Giant flashes on a young brown dwarf

Giant flashes on a young brown dwarf

Using the Kepler telescope, the researchers were able to record two super-flashes on the young brown dwarf CFHT-BD-Tau 4. These were the most powerful flashes on such a star type over the entire time of observation.

In 2013, the Kepler space telescope lost two reaction wheels, and the satellite was transferred to mission K2 for high-precision photometry of selected fields in the ecliptic. During the campaign period 13 (from March 8 to May 27, 2017), K2 monitored the territory, including the area of ​​the star formation Taurus-Chariot. The obtained data allowed us to identify two giant flashes on a brown dwarf CFHT-BD-Tau 4.

By age, the star reaches only 1 million years and belongs to the M7 type. It lives at a distance of 480 light years. The radius is 0.65 solar, the mass is 0.064 solar, and the effective temperature reaches 2900 K.

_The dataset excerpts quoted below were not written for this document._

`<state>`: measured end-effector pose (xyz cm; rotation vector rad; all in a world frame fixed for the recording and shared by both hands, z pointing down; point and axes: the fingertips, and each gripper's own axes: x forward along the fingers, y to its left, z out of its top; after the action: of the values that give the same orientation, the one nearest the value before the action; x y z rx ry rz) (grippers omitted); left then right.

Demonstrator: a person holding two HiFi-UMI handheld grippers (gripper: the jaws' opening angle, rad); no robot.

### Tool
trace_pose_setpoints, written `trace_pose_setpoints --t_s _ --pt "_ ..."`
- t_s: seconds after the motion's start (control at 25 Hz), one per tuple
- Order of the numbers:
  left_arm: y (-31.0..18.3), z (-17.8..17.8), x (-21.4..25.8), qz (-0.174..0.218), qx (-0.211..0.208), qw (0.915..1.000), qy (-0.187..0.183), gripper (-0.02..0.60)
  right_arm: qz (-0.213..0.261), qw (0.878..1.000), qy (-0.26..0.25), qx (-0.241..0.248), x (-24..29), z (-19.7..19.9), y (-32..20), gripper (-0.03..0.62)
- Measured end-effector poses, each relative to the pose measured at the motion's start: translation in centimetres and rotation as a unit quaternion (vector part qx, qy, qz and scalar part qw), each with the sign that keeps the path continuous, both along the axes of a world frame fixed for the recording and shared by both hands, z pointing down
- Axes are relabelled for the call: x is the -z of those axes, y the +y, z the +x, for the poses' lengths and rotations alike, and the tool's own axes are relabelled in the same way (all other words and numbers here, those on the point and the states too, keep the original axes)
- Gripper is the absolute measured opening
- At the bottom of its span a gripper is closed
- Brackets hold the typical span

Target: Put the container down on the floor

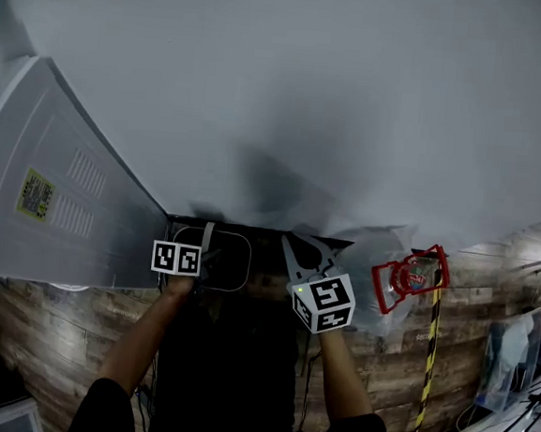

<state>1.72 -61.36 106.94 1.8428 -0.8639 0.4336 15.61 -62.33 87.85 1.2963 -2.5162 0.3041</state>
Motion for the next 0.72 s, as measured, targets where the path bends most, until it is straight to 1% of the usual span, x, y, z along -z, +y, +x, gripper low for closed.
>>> trace_pose_setpoints --t_s 0.2,0.36,0.52,0.6,0.72 --pt "0.0 0.8 -0.5 0.003 -0.005 0.9999 0.009 0.012 0.004 1.0 0.007 -0.001 -0.9 0.0 0.0 0.011" --pt "-0.5 0.9 -0.4 0.008 -0.009 0.9997 0.021 0.012 0.004 1.0 0.002 -0.004 -1.5 -0.1 0.0 0.011" --pt "-0.8 0.6 -0.3 0.018 -0.019 0.9994 0.024 0.014 0.005 1.0 -0.002 -0.01 -1.9 0.0 -0.1 0.011" --pt "-0.8 0.1 -0.4 0.029 -0.031 0.999 0.013 0.015 0.007 1.0 0.003 -0.013 -2.3 -0.1 -0.1 0.011" --pt "-0.7 -1.2 -0.9 0.046 -0.054 0.9971 -0.03 0.022 0.008 1.0 0.005 -0.013 -2.6 -0.3 0.0 0.011"
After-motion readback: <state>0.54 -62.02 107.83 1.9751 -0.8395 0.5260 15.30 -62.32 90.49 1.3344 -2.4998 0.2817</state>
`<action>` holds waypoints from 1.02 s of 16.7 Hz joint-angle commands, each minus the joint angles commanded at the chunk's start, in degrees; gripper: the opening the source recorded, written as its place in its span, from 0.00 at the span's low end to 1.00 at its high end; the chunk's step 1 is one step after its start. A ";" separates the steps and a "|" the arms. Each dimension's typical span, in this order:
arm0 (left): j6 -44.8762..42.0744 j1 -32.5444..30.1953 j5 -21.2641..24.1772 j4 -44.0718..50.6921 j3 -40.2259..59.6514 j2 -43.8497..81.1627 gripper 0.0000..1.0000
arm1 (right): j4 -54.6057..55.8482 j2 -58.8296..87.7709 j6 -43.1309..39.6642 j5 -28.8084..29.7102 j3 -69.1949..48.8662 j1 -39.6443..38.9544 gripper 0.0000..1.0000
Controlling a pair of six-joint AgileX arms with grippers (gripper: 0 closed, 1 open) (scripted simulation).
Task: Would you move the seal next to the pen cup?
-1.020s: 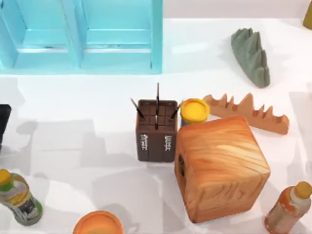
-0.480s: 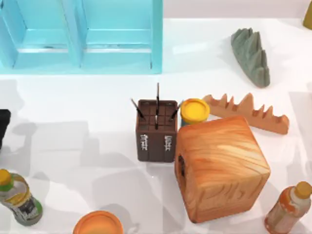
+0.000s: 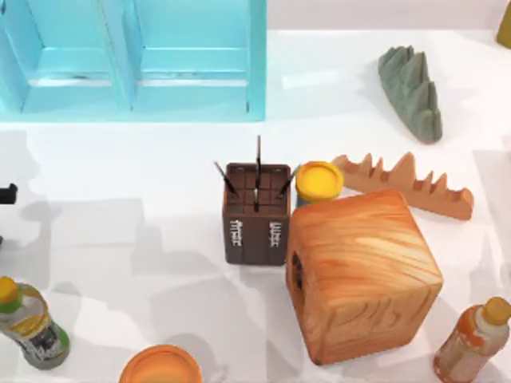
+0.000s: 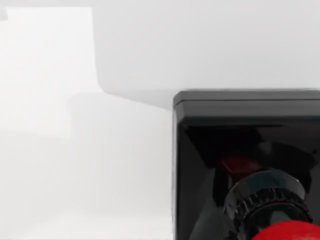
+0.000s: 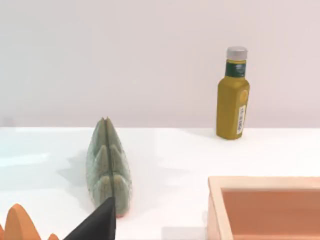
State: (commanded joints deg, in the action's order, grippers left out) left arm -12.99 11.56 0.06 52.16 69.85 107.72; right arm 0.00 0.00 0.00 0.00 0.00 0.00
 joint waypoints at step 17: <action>7.77 -8.11 -0.03 9.87 9.08 -0.98 0.00 | 0.00 0.00 0.00 0.00 0.00 0.00 1.00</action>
State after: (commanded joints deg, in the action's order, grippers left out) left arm -5.21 3.45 0.03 62.02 78.93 106.74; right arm 0.00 0.00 0.00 0.00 0.00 0.00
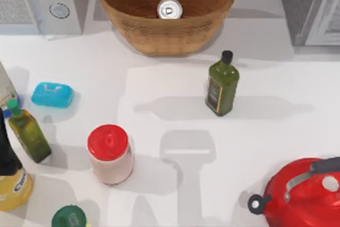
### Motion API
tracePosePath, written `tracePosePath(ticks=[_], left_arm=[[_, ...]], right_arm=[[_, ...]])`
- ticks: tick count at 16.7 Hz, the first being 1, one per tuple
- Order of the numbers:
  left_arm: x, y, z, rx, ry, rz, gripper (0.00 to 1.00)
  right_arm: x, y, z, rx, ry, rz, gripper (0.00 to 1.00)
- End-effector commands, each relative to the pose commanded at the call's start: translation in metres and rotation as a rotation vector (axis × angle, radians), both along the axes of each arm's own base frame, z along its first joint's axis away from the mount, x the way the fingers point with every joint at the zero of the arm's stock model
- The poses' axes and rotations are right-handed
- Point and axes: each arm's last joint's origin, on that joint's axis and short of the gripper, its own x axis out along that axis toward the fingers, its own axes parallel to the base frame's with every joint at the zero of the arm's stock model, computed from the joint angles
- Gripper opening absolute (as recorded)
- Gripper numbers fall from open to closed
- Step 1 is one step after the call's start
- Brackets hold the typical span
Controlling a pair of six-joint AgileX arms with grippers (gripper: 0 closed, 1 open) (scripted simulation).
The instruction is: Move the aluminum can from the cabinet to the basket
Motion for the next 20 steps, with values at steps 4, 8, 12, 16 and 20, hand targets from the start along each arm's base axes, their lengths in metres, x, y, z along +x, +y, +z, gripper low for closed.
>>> tracePosePath(ticks=[4,8,12,16,20], left_arm=[[0.0,0.0,0.0,0.0,0.0,0.0,1.0],[0.0,0.0,0.0,0.0,0.0,0.0,1.0],[0.0,0.0,0.0,0.0,0.0,0.0,1.0],[0.0,0.0,0.0,0.0,0.0,0.0,1.0],[0.0,0.0,0.0,0.0,0.0,0.0,1.0]], right_arm=[[0.0,0.0,0.0,0.001,0.001,0.0,1.0],[0.006,0.005,0.001,-0.004,-0.004,0.001,1.0],[0.039,0.031,0.004,-0.007,-0.016,0.0,1.0],[0.083,0.09,0.006,-0.001,-0.027,0.0,1.0],[0.107,0.176,0.006,0.007,-0.025,0.001,1.0]])
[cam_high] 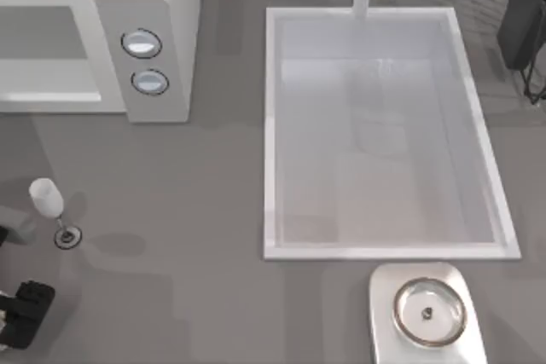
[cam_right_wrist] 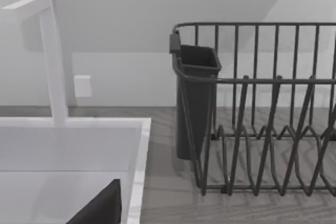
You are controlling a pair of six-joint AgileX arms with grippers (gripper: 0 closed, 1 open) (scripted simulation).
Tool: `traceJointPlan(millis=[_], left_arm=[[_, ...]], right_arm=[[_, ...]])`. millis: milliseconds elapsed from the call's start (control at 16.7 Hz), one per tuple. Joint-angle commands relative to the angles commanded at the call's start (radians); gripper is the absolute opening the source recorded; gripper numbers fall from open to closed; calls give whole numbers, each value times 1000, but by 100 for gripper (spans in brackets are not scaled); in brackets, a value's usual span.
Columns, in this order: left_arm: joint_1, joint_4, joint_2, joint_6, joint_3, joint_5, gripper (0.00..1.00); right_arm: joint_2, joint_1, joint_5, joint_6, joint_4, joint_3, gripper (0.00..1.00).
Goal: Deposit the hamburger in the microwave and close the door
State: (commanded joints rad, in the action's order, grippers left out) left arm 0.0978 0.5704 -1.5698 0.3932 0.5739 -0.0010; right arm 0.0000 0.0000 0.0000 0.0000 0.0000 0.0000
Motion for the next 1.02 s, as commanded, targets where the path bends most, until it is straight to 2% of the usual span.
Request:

Giant flashes on a young brown dwarf

The strongest super-flash on CFHT-BD-Tau 4. Blue dots - observed information. Dotted vertical lines - start and end flash time

The analysis showed that a stronger flash (it was active for almost 2 days) was illuminated 48 times stronger than the relatively quiet photospheric level. The flare-up flash lasted almost 10 hours. The found super-flashes are useful for understanding how such phenomena affect the dynamic and chemical evolution of planetary disks around low-mass stars and brown dwarfs.